Maka salah seorang sahabat yang waktu itu masih kafir, ketika dia menceritakan tentang keistimewaan Nabi ﷺ, dan ini kejadian di Hudaibiyah, ya, beliau mengatakan, “Aku sudah sering diutus untuk menghadap raja-raja.” Dia mengatakan, “Aku sudah sering diutus untuk menghadapi raja-raja, tapi aku melihat ketundukan, kepatuhan, dan sopan mereka, pengikut-pengikut itu kepada rajanya tidak bisa dibandingkan dengan ketundukan para sahabat kepada Nabi ﷺ.” Beliau menceritakan, ini namanya Urwah bin Mas’ud, dia masih waktu itu masih kafir, cerita seperti ini. “Aku tidak pernah melihat para sahabat ketika melihat Nabi ﷺ, mereka berani mengangkat suara mereka, ee, apa, membantah ketika diperintah, enggak pernah ada begitu. Bahkan ketika Nabi ﷺ mengeluarkan nukhamah (nukhamah itu artinya air ingus yang berwarna kuning ya), tidak akan sampai ke tanah melainkan akan dijadikan rebutan oleh para sahabatnya.”

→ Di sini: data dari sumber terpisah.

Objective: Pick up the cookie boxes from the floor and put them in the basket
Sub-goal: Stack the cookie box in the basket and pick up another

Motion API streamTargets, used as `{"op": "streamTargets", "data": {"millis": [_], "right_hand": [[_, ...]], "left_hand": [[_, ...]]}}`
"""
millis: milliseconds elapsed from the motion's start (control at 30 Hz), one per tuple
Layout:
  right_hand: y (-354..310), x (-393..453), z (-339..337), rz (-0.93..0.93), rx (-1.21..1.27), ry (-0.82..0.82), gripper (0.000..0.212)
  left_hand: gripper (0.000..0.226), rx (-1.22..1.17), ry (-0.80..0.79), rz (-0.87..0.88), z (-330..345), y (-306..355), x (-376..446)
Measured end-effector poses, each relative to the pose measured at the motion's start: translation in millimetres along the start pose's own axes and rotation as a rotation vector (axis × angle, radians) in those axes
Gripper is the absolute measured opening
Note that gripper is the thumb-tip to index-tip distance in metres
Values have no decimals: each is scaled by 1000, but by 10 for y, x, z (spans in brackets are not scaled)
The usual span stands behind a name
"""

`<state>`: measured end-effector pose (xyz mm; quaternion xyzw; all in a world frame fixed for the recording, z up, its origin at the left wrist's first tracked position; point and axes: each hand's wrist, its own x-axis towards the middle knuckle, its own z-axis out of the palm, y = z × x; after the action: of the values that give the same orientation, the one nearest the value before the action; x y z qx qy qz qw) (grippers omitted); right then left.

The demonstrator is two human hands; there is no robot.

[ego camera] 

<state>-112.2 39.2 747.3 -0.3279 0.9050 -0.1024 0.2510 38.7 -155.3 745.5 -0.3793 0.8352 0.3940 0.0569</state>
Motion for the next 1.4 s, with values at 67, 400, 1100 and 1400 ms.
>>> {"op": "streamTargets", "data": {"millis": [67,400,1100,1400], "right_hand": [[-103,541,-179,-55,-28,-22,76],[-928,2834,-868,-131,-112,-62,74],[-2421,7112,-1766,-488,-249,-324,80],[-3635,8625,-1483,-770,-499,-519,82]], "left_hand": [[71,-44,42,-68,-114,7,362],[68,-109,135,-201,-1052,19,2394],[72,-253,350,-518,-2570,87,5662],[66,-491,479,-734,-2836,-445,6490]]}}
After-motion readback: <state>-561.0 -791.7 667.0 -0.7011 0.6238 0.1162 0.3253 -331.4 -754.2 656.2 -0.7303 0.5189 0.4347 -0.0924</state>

Ini merupakan sesuatu yang merupakan sifatnya khas atau khusus untuk Nabi ﷺ. Karena setelah beliau, tidak ada sahabat yang paling paham terhadap dalil, tidak ada para sahabat yang paling cinta kepada syariat, dan tidak ada para sahabat yang paling ngerti tentang kebiasaan Nabi ﷺ mempraktikkan itu kepada selain beliau, termasuk ahlul baitnya. Jadi, ahlul bait tidak pernah memperlakukan hal yang serupa kepada selain Nabi ﷺ. Jadi, yang seperti itu tidak pernah dilakukan entah kepada Abu Bakar رضي الله عنه, atau kepada Umar, atau kepada Utsman, atau kepada Ali رضي الله عنهما ajmain. Empat orang itu, Khulafaur Rasyidin, calon penghuni surga yang pernah memimpin, orang terdekat Nabi ﷺ, yang dua mertua, yang dua menantu, tetapi tidak pernah ada satu riwayat pun yang menunjukkan entah para sahabat maupun para tabiin rebutan air liur, keringat, atau bekas baju mereka untuk ngalap berkah. Enggak pernah ada. Berarti kalau ada orang sekarang ngalap berkah dari kiainya atau dari gurunya, dari ustaznya, dari tokohnya, ini mereka, ya terserah mereka aja gitu ya. Kalau kita enggak, gitu aja kan. Karena memang Nabi ﷺ hanya beliau saja dan para sahabatnya hanya kepada beliau saja melakukan seperti itu.

Baik, ini disebutkan di sini, nadih itu artinya dia ngambil kemudian disiramkan ke badannya. Dan na’il artinya ngambil, dia pengin dapat jatah bagian dari bekas air wudu Nabi ﷺ. Maka tidak ada riwayat juga orang-orang berebut bekas wudu Abu Bakar, padahal Abu Bakar adalah sebagaimana ditegaskan oleh Ali bin Abi Thalib di atas mimbar Kufah, umat ini yang paling bagus setelah nabinya ﷺ adalah Abu Bakar. Enggak pernah ada orang yang memperlakukan Abu Bakar dengan ngalap berkah.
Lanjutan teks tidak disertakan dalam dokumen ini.